Ici, à Edmundston comme ailleurs au pays, l’hiver n’est pas une saison qu’on subit, on la vit. On l’apprivoise en sortant dehors, en respirant l’air froid qui pique les joues, en entendant la neige craquer sous les bottes.
Quand j’étais jeune, il n’y avait rien que j’aimais mieux que le jour où un amas de glace assez grand se formait dans le champ de la Ferme Soucy, juste à côté de chez nous. Je n’avais qu’à enfiler mes vêtements, ma tuque, ramasser ma paire de patins et mon bâton de hockey, et j’étais parti pour la gloire. Le monde pouvait bien s’arrêter, moi j’allais jouer.
Dans mon imaginaire, j’en ai marqué des buts à la Wayne Gretzky. Et combien de fois j’ai fait trembler les filets à la manière de Paul Anderson contre les Russes lors du Match 8 de la Série du Siècle de 1972! Je me prenais pour un héros, même si personne ne me regardait vraiment. Ça ne me prenait pas grand-chose dans ce temps-là pour m’amuser, un bout de glace, une rondelle, et beaucoup d’imagination.

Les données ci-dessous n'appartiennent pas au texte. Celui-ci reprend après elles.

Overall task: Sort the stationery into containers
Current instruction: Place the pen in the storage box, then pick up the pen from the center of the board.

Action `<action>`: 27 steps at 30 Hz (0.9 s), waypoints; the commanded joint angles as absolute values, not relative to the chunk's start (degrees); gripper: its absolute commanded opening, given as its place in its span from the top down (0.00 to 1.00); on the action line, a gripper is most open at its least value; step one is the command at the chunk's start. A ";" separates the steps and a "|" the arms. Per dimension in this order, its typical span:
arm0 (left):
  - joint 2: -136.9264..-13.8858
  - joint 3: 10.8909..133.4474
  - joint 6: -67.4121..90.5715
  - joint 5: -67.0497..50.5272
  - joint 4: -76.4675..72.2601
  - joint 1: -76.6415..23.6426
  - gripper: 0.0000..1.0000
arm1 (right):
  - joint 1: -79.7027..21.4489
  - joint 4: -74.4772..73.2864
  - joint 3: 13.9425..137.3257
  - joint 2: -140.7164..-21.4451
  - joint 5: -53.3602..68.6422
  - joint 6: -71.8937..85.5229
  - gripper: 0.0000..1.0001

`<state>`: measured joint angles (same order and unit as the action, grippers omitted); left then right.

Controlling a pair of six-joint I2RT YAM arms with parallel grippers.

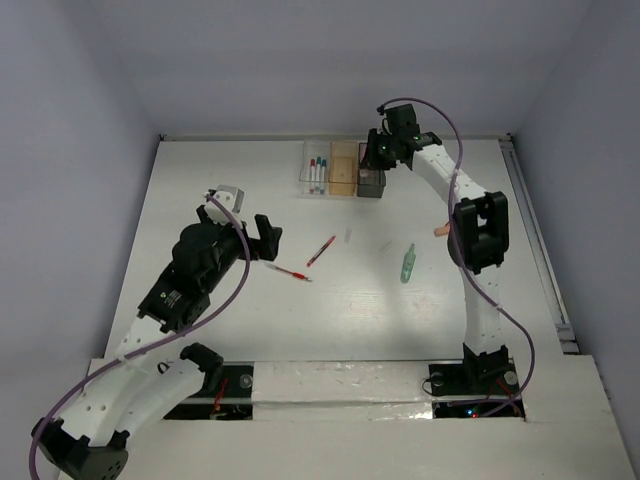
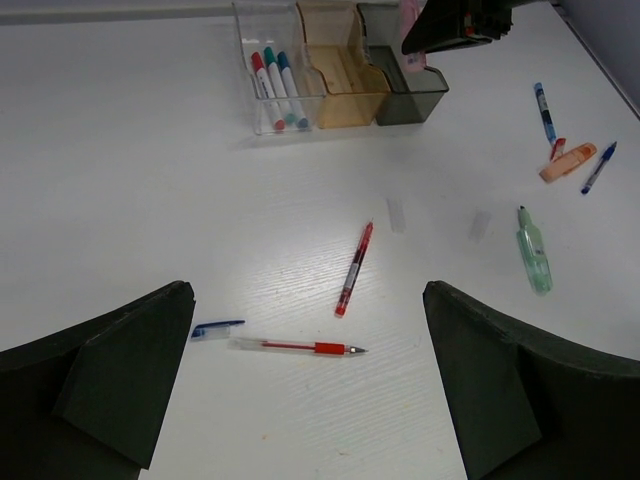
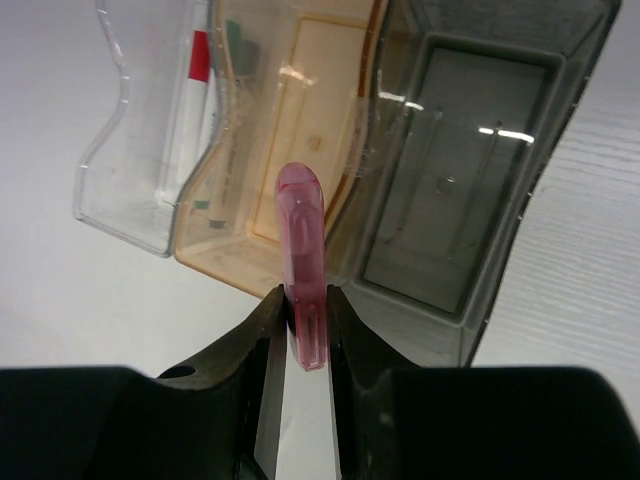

Aujourd’hui, quand je passe devant un étang gelé, ou la patinoire extérieure à iroquois. Ça me rappelle le bon vieux temps et je réalise que le hockey n’est pas seulement une histoire de ligues, de trophées ou de statistiques. C’est d’abord une histoire de dehors, de lumière d’hiver, de mains engourdies qui tiennent un bâton trop grand, et de joie partagée sur une surface gelée. C’est une tradition vivante, qui se transmet sans discours, simplement en enfilant ses patins et en allant jouer.